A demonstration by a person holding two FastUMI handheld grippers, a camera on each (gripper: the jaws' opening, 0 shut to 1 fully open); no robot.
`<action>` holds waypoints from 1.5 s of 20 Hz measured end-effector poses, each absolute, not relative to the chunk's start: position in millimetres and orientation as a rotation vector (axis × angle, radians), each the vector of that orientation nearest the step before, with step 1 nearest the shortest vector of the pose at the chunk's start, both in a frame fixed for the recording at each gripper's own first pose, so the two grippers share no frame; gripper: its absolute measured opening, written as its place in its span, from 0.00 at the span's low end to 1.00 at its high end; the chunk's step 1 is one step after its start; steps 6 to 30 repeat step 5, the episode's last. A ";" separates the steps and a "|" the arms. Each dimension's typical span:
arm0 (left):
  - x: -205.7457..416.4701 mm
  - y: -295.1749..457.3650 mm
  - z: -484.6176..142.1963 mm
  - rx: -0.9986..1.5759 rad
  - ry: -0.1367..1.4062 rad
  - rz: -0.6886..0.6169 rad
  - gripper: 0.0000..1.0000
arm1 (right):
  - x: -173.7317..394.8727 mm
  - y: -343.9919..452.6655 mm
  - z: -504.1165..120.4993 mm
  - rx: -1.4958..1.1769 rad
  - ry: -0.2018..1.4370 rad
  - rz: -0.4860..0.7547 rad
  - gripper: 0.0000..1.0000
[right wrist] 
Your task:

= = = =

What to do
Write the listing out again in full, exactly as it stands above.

Task solution
A demonstration by a person holding two FastUMI handheld grippers, a camera on each (gripper: the jaws' opening, 0 shut to 1 fully open); no robot.
`<action>` holds waypoints from 1.5 s of 20 Hz measured end-effector poses, each absolute, not relative to the chunk's start: position in millimetres and orientation as a rotation vector (axis × angle, radians), each the vector of that orientation nearest the step before, with step 1 nearest the shortest vector of the pose at the chunk's start, both in a frame fixed for the recording at each gripper's own first pose, so the two grippers share no frame; gripper: its absolute measured opening, written as its place in its span, from 0.00 at the span's low end to 1.00 at its high end; the chunk's step 1 is one step after its start; steps 6 to 30 repeat step 5, the episode's last. A ";" separates the steps and a "|" the arms. Each dimension's typical span:
arm0 (left):
  - x: -205.7457..416.4701 mm
  - y: -295.1749..457.3650 mm
  - z: -484.6176..142.1963 mm
  - rx: -0.9986..1.5759 rad
  - ry: -0.1367..1.4062 rad
  - rz: -0.6886..0.6169 rad
  - gripper: 0.0000..1.0000
arm1 (right):
  - x: -173.7317..394.8727 mm
  - y: -343.9919..452.6655 mm
  - z: -504.1165..120.4993 mm
  - rx: -1.4958..1.1769 rad
  - ry: -0.2018..1.4370 rad
  - rz: -0.4860..0.7547 rad
  - gripper: 0.0000..1.0000
[right wrist] 
Your task:

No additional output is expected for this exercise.